About this exercise: Retype the listing in full. Change nothing.

Supplied information:

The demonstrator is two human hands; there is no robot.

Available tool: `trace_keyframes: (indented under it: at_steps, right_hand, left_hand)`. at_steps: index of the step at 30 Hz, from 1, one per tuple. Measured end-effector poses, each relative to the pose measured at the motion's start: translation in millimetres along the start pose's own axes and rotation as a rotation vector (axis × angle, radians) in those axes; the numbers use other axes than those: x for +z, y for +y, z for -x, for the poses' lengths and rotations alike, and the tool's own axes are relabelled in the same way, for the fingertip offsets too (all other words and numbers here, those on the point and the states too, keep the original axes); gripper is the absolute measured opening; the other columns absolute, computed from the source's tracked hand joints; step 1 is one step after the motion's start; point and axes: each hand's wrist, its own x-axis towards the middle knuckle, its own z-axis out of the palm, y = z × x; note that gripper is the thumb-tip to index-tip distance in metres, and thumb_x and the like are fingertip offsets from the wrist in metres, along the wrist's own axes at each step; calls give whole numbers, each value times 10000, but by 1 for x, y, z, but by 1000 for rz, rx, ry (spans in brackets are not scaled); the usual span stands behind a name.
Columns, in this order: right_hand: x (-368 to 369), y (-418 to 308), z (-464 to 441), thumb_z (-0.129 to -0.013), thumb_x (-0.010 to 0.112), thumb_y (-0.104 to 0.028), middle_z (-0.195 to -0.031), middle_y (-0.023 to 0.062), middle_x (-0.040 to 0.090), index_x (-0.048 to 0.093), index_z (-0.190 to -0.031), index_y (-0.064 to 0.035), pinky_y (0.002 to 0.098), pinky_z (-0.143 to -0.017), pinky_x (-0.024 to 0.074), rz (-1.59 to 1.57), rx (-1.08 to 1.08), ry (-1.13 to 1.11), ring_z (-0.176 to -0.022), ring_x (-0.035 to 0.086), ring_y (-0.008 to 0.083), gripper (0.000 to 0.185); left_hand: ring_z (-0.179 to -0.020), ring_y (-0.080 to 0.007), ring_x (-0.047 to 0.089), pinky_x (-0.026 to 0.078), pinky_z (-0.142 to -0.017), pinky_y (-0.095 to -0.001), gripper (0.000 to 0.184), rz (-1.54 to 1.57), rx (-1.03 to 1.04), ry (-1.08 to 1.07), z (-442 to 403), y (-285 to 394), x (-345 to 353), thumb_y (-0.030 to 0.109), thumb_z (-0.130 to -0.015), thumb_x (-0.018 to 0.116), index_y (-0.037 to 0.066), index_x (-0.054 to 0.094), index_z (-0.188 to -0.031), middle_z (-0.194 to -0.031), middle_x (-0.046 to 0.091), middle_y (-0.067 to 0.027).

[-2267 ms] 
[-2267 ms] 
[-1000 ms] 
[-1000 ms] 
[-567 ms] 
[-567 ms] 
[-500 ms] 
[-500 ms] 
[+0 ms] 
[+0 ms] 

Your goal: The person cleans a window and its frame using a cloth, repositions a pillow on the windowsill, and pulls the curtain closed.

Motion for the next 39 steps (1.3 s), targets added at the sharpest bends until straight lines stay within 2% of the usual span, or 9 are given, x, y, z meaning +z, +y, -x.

Reply to the exercise:
The demonstrator is two human hands; there is no robot.

Available tool: `trace_keyframes: (indented under it: at_steps, right_hand, left_hand)`. at_steps: index of the step at 30 Hz, from 1, one per tuple. Measured end-effector poses, each relative to the pose measured at the motion's start: translation in millimetres along the start pose's own axes and rotation as a rotation vector (axis × angle, radians) in those axes; the numbers use other axes than those: x for +z, y for +y, z for -x, for the poses' lengths and rotations alike, and the tool's own axes are relabelled in the same way, for the fingertip offsets too (all other words and numbers here, those on the point and the states too, keep the original axes); gripper is the absolute measured opening; the other columns absolute, computed from the source's tracked hand joints; step 1 is one step after the motion's start; point and axes: each hand's wrist, its own x-axis towards the middle knuckle, its own z-axis out of the palm, y = z × x; note that gripper is the thumb-tip to index-tip distance in metres, and thumb_x and the like are fingertip offsets from the wrist in metres, along the wrist's own axes at each step; calls give whole numbers, each value times 10000, but by 1 for x, y, z, but by 1000 for rz, rx, ry (spans in brackets are not scaled); the usual span stands behind a name.
Columns, in this order: right_hand: x (-368 to 369), y (-418 to 308), z (-464 to 441), thumb_z (-0.129 to -0.013), thumb_x (-0.010 to 0.112), thumb_y (-0.104 to 0.028), middle_z (-0.195 to -0.031), middle_y (-0.023 to 0.062), middle_x (-0.040 to 0.090), index_x (-0.048 to 0.093), index_z (-0.190 to -0.031), index_y (-0.064 to 0.035), pinky_y (0.002 to 0.098), pinky_z (-0.143 to -0.017), pinky_x (-0.024 to 0.074), rz (-1.59 to 1.57), rx (-1.08 to 1.08), ry (-1.13 to 1.11), ring_z (-0.176 to -0.022), ring_x (-0.035 to 0.086), ring_y (-0.008 to 0.083), gripper (0.000 to 0.185); left_hand: ring_z (-0.179 to -0.020), ring_y (-0.080 to 0.007), ring_x (-0.047 to 0.089), pinky_x (-0.026 to 0.078), pinky_z (-0.142 to -0.017), pinky_y (-0.095 to -0.001), gripper (0.000 to 0.184), rz (-1.54 to 1.57), rx (-1.03 to 1.04), ry (-1.08 to 1.07), z (-442 to 403), y (-285 to 394), x (-345 to 353), thumb_y (-0.030 to 0.109), thumb_z (-0.130 to -0.015), thumb_x (-0.018 to 0.116), index_y (-0.037 to 0.066), index_x (-0.054 to 0.094), index_z (-0.188 to -0.031), middle_z (-0.194 to -0.031), middle_x (-0.046 to 0.091), middle_y (-0.067 to 0.027).

[-2267 ms] 
[-2267 ms] 
[-1000 ms] 
[-1000 ms] 
[-567 ms] 
[-567 ms] 
[-500 ms] 
[-500 ms] 
[+0 ms] 
[+0 ms] 

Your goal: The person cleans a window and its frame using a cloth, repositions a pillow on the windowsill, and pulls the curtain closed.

Motion for the next 39 steps (1.3 s), targets added at the sharpest bends until straight lines stay within 2% of the usual span, or 9 are given, x, y, z meaning +z, +y, -x.

There's no more to this exercise.